◆ Assignment
All lines before the one containing "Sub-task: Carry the", plus that line itself, are to be printed exactly as they appear below.

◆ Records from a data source
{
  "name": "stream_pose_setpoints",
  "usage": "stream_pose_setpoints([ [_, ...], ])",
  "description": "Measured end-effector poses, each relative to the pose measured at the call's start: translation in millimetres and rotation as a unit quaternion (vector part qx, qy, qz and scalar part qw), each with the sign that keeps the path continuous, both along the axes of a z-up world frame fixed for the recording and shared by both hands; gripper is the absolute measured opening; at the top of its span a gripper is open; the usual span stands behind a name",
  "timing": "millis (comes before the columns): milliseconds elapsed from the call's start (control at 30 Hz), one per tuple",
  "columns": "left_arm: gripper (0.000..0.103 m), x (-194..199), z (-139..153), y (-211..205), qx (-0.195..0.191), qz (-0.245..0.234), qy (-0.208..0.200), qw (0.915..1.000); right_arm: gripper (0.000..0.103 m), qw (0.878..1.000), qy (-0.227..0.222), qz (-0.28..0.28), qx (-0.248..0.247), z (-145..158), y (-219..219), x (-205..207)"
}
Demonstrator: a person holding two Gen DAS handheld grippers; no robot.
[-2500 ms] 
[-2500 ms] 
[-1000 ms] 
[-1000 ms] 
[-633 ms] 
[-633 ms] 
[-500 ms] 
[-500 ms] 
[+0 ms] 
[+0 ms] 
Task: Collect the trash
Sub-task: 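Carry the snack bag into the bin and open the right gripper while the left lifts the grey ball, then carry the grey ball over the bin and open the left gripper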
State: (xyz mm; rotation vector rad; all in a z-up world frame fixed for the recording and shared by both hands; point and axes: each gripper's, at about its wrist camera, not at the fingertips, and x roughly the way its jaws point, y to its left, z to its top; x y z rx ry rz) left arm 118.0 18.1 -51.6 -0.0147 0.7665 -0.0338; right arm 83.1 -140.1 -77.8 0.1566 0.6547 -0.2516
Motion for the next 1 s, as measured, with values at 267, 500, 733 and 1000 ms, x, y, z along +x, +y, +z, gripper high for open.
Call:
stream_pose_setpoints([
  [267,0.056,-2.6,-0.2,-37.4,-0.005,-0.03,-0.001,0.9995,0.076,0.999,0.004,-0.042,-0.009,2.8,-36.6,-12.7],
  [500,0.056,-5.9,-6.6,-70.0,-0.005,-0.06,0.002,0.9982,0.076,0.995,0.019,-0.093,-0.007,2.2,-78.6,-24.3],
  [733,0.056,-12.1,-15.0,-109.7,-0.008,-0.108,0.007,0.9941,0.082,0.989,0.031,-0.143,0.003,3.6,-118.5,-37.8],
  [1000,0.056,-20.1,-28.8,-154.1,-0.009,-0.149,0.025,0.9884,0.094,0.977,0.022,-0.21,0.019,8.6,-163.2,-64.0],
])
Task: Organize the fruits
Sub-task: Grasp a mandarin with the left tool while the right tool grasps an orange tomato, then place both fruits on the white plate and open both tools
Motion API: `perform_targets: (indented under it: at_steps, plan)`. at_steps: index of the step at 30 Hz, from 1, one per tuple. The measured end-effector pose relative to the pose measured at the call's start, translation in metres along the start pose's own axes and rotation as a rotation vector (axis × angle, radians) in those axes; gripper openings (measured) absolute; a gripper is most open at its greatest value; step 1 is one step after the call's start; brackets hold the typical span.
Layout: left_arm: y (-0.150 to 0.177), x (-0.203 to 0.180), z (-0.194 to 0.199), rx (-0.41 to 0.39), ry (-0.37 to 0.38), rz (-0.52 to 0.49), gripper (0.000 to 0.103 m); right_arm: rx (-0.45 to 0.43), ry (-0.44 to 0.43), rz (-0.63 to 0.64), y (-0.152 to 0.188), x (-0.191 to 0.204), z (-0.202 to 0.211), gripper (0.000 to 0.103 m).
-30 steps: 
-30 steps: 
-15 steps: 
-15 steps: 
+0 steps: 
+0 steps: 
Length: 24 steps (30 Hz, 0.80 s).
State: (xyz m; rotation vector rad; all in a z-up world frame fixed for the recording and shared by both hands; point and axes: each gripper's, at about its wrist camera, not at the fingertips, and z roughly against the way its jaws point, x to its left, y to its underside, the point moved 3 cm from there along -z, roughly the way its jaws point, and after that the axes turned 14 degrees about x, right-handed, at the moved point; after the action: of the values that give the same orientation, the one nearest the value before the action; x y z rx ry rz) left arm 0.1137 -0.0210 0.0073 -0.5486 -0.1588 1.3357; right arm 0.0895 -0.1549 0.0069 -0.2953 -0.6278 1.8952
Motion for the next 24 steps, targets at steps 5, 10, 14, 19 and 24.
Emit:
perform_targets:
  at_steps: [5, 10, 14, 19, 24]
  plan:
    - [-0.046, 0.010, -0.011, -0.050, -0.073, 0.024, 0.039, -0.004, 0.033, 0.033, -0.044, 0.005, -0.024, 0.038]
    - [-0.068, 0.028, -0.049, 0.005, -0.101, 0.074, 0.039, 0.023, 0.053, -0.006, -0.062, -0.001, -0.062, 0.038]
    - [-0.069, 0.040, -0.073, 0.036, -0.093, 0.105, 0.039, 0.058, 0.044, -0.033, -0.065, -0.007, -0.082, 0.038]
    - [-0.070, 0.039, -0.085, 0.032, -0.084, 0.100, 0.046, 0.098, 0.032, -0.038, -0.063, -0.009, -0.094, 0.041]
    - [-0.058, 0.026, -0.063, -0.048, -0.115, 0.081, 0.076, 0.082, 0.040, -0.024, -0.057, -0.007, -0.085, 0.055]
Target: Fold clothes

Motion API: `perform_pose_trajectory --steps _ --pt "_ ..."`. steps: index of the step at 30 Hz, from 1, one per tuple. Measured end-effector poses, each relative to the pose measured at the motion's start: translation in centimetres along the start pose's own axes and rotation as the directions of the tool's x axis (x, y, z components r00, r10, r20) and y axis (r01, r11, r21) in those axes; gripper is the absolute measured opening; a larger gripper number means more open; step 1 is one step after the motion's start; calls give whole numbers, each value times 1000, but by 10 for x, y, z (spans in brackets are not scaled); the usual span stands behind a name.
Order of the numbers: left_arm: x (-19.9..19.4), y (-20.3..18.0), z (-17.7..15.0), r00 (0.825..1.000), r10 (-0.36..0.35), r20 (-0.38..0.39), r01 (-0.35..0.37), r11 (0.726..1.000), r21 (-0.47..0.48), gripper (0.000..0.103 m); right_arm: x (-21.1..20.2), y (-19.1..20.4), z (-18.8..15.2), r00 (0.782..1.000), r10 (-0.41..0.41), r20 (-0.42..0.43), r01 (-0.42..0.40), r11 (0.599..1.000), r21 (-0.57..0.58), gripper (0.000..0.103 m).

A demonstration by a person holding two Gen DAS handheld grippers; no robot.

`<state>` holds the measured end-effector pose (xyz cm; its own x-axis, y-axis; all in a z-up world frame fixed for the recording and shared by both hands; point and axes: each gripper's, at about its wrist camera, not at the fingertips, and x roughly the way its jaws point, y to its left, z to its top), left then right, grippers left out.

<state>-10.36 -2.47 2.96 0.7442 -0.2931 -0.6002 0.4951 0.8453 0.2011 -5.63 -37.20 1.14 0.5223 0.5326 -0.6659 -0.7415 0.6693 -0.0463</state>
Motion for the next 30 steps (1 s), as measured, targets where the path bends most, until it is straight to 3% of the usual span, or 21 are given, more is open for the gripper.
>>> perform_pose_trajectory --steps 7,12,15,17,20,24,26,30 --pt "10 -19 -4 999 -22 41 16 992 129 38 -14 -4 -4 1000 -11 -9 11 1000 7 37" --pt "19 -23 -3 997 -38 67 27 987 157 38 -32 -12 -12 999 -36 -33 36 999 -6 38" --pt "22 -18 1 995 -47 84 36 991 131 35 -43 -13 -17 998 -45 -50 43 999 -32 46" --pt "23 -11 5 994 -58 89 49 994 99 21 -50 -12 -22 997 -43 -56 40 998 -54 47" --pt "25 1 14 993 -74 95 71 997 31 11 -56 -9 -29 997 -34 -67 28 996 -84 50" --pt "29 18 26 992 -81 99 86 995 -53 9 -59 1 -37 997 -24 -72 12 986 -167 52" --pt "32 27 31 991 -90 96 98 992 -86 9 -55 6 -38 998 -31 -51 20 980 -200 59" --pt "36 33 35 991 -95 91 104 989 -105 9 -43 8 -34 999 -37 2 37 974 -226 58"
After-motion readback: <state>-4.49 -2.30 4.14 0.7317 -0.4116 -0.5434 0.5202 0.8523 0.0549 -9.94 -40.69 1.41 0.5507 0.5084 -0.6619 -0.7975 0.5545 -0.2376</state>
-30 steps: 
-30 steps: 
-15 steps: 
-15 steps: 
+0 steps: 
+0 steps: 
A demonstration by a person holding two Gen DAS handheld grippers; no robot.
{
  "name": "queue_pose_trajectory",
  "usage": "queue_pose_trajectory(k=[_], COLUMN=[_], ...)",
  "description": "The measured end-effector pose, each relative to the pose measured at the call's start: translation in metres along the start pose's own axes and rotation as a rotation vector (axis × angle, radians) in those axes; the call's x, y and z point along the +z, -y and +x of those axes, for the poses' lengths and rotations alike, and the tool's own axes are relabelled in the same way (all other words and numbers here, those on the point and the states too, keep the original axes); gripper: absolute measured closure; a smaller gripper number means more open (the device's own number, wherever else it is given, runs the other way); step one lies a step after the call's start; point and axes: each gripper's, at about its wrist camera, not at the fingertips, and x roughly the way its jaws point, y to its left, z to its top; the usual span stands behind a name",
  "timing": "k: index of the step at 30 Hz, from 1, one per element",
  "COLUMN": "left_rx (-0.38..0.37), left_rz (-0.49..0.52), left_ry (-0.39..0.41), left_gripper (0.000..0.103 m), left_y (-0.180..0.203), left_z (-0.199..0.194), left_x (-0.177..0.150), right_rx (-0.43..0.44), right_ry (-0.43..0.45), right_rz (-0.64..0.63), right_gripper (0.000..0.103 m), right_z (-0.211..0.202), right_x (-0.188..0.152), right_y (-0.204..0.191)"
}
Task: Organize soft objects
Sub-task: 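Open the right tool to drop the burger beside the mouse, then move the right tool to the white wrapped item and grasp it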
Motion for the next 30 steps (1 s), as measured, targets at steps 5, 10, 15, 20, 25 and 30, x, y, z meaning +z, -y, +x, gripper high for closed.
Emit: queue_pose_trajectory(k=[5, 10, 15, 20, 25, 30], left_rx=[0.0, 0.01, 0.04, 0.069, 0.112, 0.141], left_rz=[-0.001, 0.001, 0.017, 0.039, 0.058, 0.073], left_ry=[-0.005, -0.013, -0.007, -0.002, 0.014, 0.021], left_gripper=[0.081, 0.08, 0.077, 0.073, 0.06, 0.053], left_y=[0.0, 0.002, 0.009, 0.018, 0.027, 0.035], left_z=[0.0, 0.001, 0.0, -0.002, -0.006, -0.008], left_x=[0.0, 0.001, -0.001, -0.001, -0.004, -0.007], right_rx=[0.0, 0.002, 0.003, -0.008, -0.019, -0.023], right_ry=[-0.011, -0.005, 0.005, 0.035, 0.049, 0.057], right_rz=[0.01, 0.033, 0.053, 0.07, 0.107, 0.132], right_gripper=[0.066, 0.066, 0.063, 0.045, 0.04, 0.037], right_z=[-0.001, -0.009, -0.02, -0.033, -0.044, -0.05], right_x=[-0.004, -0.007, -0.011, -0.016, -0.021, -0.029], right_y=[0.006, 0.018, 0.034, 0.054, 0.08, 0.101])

◆ Exercise answer
{
  "name": "stream_pose_setpoints",
  "usage": "stream_pose_setpoints([ [_, ...], ])",
  "description": "Measured end-effector poses, each relative to the pose measured at the call's start: translation in millimetres and rotation as a unit quaternion (vector part qx, qy, qz and scalar part qw), each with the sign that keeps the path continuous, both along the axes of a z-up world frame fixed for the recording and shared by both hands; gripper is the absolute measured opening; at the top of its span a gripper is open; the usual span stands behind a name",
  "timing": "millis (comes before the columns): milliseconds elapsed from the call's start (control at 30 Hz), one per tuple",
  "columns": "left_arm: gripper (0.000..0.103 m), x (-194..199), z (-139..153), y (-211..205), qx (-0.195..0.191), qz (-0.245..0.234), qy (-0.208..0.200), qw (0.915..1.000); right_arm: gripper (0.000..0.103 m), qw (0.878..1.000), qy (-0.227..0.222), qz (-0.28..0.28), qx (-0.248..0.247), z (-145..158), y (-219..219), x (-205..207)"
}
Demonstrator: a person holding two Gen DAS handheld grippers; no robot.
[-2500 ms] 
[-2500 ms] 
[-1000 ms] 
[-1000 ms] 
[-633 ms] 
[-633 ms] 
[-500 ms] 
[-500 ms] 
[+0 ms] 
[+0 ms] 
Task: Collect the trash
Sub-task: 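Carry the snack bag into the bin and open the right gripper while the left lifts the grey ball, then carry the grey ball over the bin and open the left gripper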

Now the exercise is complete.